TASK PROMPT
Set down the material exactly, keeping every line whole.
━━ DATASET EXTRACT
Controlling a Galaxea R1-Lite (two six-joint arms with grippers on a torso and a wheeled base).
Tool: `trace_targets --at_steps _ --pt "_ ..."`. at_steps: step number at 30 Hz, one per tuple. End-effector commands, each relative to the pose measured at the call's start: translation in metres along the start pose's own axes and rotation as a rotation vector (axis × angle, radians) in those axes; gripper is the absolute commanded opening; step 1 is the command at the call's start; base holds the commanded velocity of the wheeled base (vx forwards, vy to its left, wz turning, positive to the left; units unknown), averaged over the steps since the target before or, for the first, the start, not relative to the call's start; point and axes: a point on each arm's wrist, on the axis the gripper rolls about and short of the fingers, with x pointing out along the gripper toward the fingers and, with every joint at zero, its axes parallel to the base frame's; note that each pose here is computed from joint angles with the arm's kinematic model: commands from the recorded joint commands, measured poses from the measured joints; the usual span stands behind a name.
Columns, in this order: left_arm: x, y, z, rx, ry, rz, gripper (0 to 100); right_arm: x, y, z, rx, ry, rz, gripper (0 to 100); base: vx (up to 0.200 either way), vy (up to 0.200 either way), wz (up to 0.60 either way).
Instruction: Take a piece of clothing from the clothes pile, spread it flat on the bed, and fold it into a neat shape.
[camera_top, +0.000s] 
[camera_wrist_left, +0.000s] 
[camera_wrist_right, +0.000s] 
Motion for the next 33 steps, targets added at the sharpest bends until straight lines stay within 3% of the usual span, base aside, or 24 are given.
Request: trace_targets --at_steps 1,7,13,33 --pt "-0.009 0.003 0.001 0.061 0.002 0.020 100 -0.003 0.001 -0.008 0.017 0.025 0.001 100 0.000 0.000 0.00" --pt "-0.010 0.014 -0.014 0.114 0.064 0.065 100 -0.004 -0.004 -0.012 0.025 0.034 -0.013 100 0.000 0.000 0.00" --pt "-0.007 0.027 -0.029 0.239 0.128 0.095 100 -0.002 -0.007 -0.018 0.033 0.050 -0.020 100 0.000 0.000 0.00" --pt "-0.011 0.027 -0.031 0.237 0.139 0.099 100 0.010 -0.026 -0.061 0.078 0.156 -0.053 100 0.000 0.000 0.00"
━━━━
RESULT OF THE EXERCISE
Controlling a Galaxea R1-Lite (two six-joint arms with grippers on a torso and a wheeled base).
Tool: `trace_targets --at_steps _ --pt "_ ..."`. at_steps: step number at 30 Hz, one per tuple. End-effector commands, each relative to the pose measured at the call's start: translation in metres along the start pose's own axes and rotation as a rotation vector (axis × angle, radians) in those axes; gripper is the absolute commanded opening; step 1 is the command at the call's start; base holds the commanded velocity of the wheeled base (vx forwards, vy to its left, wz turning, positive to the left; units unknown), averaged over the steps since the target before or, for the first, the start, not relative to the call's start; point and axes: a point on each arm's wrist, on the axis the gripper rolls about and short of the fingers, with x pointing out along the gripper toward the fingers and, with every joint at zero, its axes parallel to the base frame's; note that each pose here is computed from joint angles with the arm's kinematic model: commands from the recorded joint commands, measured poses from the measured joints; the usual span stands behind a name.
Columns, in this order: left_arm: x, y, z, rx, ry, rz, gripper (0 to 100); right_arm: x, y, z, rx, ry, rz, gripper (0 to 100); base: vx (up to 0.200 either way), vy (up to 0.200 either way), wz (up to 0.60 either way).
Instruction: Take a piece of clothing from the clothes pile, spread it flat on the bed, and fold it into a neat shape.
[camera_top, +0.000s] 
[camera_wrist_left, +0.000s] 
[camera_wrist_right, +0.000s] 
Motion for the next 33 steps, targets added at the sharpest bends until straight lines stay within 3% of the usual span, base aside, or 24 are given.
Request: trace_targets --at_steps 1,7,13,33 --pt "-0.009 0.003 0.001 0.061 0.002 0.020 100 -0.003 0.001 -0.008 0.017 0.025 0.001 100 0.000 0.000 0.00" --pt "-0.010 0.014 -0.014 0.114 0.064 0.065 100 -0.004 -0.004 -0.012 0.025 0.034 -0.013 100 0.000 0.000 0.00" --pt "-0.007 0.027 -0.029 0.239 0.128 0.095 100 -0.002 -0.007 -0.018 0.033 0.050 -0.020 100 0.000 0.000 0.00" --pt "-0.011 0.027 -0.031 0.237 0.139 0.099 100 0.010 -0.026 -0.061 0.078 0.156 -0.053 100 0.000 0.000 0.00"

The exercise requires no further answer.